> [Directions]: The material is to be repeated exactly, from first line to last.
---*---
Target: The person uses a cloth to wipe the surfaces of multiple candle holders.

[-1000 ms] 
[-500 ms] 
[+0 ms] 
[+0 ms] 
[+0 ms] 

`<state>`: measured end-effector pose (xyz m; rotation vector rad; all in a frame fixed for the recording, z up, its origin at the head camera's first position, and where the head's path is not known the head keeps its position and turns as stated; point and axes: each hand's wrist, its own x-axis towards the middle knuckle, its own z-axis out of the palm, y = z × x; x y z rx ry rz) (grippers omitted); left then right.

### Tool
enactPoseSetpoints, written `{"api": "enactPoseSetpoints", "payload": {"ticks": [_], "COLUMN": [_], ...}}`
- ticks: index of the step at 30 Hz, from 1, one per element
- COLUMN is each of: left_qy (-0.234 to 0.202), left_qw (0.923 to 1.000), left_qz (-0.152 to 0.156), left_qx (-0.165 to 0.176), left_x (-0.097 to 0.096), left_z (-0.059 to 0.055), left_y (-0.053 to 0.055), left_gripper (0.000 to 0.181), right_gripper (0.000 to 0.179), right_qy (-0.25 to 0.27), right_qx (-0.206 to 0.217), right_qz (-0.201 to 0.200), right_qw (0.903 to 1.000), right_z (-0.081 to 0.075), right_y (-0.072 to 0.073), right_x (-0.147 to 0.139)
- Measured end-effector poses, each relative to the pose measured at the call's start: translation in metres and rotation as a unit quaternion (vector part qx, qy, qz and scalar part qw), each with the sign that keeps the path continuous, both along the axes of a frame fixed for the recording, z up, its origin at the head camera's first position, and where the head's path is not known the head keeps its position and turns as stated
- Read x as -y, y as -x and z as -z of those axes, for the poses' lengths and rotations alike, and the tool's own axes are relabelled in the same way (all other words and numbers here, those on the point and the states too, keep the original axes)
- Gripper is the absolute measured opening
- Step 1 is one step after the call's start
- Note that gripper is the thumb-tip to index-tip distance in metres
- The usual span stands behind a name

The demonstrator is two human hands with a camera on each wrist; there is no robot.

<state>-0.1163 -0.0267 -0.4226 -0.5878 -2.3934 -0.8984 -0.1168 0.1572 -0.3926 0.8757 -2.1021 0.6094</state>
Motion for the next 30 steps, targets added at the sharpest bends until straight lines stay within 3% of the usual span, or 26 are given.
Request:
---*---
> [Problem solution]:
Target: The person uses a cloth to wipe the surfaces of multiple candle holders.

[-1000 ms] 
[-500 ms] 
[+0 ms] 
[+0 ms] 
[+0 ms] 

`<state>`: measured end-effector pose (xyz m; rotation vector rad; all in a frame fixed for the recording, z up, its origin at the head camera's first position, and where the head's path is not known the head keeps its position and turns as stated; point and axes: each hand's wrist, its own x-axis towards the middle knuckle, its own z-axis out of the palm, y = z × x; x y z rx ry rz) (grippers omitted); left then right.

### Tool
enactPoseSetpoints, written `{"api": "enactPoseSetpoints", "payload": {"ticks": [_], "COLUMN": [_], ...}}`
- ticks: index of the step at 30 Hz, from 1, one per element
- COLUMN is each of: left_qy (-0.234 to 0.202), left_qw (0.923 to 1.000), left_qz (-0.152 to 0.156), left_qx (-0.165 to 0.176), left_x (-0.097 to 0.096), left_z (-0.059 to 0.055), left_y (-0.053 to 0.055), left_gripper (0.000 to 0.181), right_gripper (0.000 to 0.179), right_qy (-0.25 to 0.27), right_qx (-0.206 to 0.217), right_qz (-0.201 to 0.200), right_qw (0.903 to 1.000), right_z (-0.081 to 0.075), right_y (-0.072 to 0.073), right_x (-0.147 to 0.139)
- Measured end-effector poses, each relative to the pose measured at the call's start: translation in metres and rotation as a unit quaternion (vector part qx, qy, qz and scalar part qw), each with the sign that keeps the path continuous, both along the axes of a frame fixed for the recording, z up, its origin at the head camera's first position, and where the head's path is not known the head keeps its position and turns as stated
- Read x as -y, y as -x and z as -z of those axes, for the poses' lengths and rotations alike, and the tool's own axes are relabelled in the same way (all other words and numbers here, those on the point and the states too, keep the original axes)
- Gripper is the absolute measured opening
- Step 1 is one step after the call's start
- Note that gripper is the thumb-tip to index-tip distance in metres
- The usual span stands behind a name

The demonstrator is two human hands with a camera on each wrist; there is no robot.

<state>-0.1163 -0.0267 -0.4226 -0.5878 -2.3934 -0.8984 -0.1168 0.1572 -0.3926 0.8757 -2.1021 0.6094</state>
Motion for the next 30 steps, targets added at the sharpest bends until straight lines stay within 3% of the usual span, or 26 are given.
Request:

This output is complete, so the exercise is closed.